● **Problem to work on**: Starting at the first line and ending at the last, output the data exactly.

● **Dataset extract**:

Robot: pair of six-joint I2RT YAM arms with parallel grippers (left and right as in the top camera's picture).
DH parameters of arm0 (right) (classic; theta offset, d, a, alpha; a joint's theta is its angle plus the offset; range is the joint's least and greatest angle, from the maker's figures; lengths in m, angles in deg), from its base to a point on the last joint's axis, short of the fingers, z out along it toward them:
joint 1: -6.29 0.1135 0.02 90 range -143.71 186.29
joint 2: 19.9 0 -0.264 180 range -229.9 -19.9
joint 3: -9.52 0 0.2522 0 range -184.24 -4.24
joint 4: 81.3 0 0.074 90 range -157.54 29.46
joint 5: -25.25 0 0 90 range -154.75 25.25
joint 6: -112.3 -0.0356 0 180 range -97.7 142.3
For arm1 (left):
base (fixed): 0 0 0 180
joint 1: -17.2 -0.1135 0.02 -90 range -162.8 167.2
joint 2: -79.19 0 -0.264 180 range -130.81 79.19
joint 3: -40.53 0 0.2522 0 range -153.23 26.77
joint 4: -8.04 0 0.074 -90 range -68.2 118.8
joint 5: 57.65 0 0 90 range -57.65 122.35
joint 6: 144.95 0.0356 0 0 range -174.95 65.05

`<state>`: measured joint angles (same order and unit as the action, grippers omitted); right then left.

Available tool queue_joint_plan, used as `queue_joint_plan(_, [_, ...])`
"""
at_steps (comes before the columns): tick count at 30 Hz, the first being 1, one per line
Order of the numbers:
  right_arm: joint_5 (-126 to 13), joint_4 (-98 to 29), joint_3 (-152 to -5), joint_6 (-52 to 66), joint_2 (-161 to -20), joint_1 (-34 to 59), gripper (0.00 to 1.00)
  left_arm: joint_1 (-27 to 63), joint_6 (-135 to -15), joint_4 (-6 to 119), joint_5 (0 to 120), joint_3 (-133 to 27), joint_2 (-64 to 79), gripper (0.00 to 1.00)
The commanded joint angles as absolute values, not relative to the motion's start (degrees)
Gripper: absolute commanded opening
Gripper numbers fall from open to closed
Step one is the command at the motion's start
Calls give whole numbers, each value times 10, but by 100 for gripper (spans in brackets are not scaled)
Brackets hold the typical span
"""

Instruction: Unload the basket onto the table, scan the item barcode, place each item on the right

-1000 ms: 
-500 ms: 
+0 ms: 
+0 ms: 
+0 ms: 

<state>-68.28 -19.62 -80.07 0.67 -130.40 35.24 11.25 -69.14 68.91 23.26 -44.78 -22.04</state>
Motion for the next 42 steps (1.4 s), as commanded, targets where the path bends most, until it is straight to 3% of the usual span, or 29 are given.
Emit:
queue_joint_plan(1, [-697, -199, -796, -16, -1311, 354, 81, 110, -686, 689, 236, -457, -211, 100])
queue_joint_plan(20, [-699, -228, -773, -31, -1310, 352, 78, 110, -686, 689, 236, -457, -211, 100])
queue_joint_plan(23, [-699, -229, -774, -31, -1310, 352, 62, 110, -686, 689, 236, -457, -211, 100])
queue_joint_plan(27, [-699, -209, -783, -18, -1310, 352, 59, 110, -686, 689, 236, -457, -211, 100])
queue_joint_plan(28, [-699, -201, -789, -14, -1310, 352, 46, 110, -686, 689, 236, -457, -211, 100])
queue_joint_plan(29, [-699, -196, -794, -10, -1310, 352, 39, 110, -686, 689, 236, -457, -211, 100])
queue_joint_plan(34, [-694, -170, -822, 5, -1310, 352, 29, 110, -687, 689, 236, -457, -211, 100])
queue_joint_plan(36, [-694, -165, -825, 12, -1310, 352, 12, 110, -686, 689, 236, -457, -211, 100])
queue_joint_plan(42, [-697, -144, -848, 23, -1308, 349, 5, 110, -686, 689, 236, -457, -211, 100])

● **Answer to this exercise**:
Robot: pair of six-joint I2RT YAM arms with parallel grippers (left and right as in the top camera's picture).
DH parameters of arm0 (right) (classic; theta offset, d, a, alpha; a joint's theta is its angle plus the offset; range is the joint's least and greatest angle, from the maker's figures; lengths in m, angles in deg), from its base to a point on the last joint's axis, short of the fingers, z out along it toward them:
joint 1: -6.29 0.1135 0.02 90 range -143.71 186.29
joint 2: 19.9 0 -0.264 180 range -229.9 -19.9
joint 3: -9.52 0 0.2522 0 range -184.24 -4.24
joint 4: 81.3 0 0.074 90 range -157.54 29.46
joint 5: -25.25 0 0 90 range -154.75 25.25
joint 6: -112.3 -0.0356 0 180 range -97.7 142.3
For arm1 (left):
base (fixed): 0 0 0 180
joint 1: -17.2 -0.1135 0.02 -90 range -162.8 167.2
joint 2: -79.19 0 -0.264 180 range -130.81 79.19
joint 3: -40.53 0 0.2522 0 range -153.23 26.77
joint 4: -8.04 0 0.074 -90 range -68.2 118.8
joint 5: 57.65 0 0 90 range -57.65 122.35
joint 6: 144.95 0.0356 0 0 range -174.95 65.05

`<state>`: measured joint angles (same order and unit as the action, grippers omitted); right then left.

Available tool queue_joint_plan, used as `queue_joint_plan(_, [_, ...])`
"""
at_steps (comes before the columns): tick count at 30 Hz, the first being 1, one per line
Order of the numbers:
  right_arm: joint_5 (-126 to 13), joint_4 (-98 to 29), joint_3 (-152 to -5), joint_6 (-52 to 66), joint_2 (-161 to -20), joint_1 (-34 to 59), gripper (0.00 to 1.00)
  left_arm: joint_1 (-27 to 63), joint_6 (-135 to -15), joint_4 (-6 to 119), joint_5 (0 to 120), joint_3 (-133 to 27), joint_2 (-64 to 79), gripper (0.00 to 1.00)
The commanded joint angles as absolute values, not relative to the motion's start (degrees)
Gripper: absolute commanded opening
Gripper numbers fall from open to closed
Step one is the command at the motion's start
Calls give whole numbers, each value times 10, but by 100 for gripper (spans in brackets are not scaled)
Brackets hold the typical span
"""

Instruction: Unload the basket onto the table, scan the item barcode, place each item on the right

-1000 ms: 
-500 ms: 
+0 ms: 
+0 ms: 
+0 ms: 

<state>-68.28 -19.62 -80.07 0.67 -130.40 35.24 11.25 -69.14 68.91 23.26 -44.78 -22.04</state>
Motion for the next 42 steps (1.4 s), as commanded, targets where the path bends most, until it is straight to 3% of the usual span, or 29 are given.
Emit:
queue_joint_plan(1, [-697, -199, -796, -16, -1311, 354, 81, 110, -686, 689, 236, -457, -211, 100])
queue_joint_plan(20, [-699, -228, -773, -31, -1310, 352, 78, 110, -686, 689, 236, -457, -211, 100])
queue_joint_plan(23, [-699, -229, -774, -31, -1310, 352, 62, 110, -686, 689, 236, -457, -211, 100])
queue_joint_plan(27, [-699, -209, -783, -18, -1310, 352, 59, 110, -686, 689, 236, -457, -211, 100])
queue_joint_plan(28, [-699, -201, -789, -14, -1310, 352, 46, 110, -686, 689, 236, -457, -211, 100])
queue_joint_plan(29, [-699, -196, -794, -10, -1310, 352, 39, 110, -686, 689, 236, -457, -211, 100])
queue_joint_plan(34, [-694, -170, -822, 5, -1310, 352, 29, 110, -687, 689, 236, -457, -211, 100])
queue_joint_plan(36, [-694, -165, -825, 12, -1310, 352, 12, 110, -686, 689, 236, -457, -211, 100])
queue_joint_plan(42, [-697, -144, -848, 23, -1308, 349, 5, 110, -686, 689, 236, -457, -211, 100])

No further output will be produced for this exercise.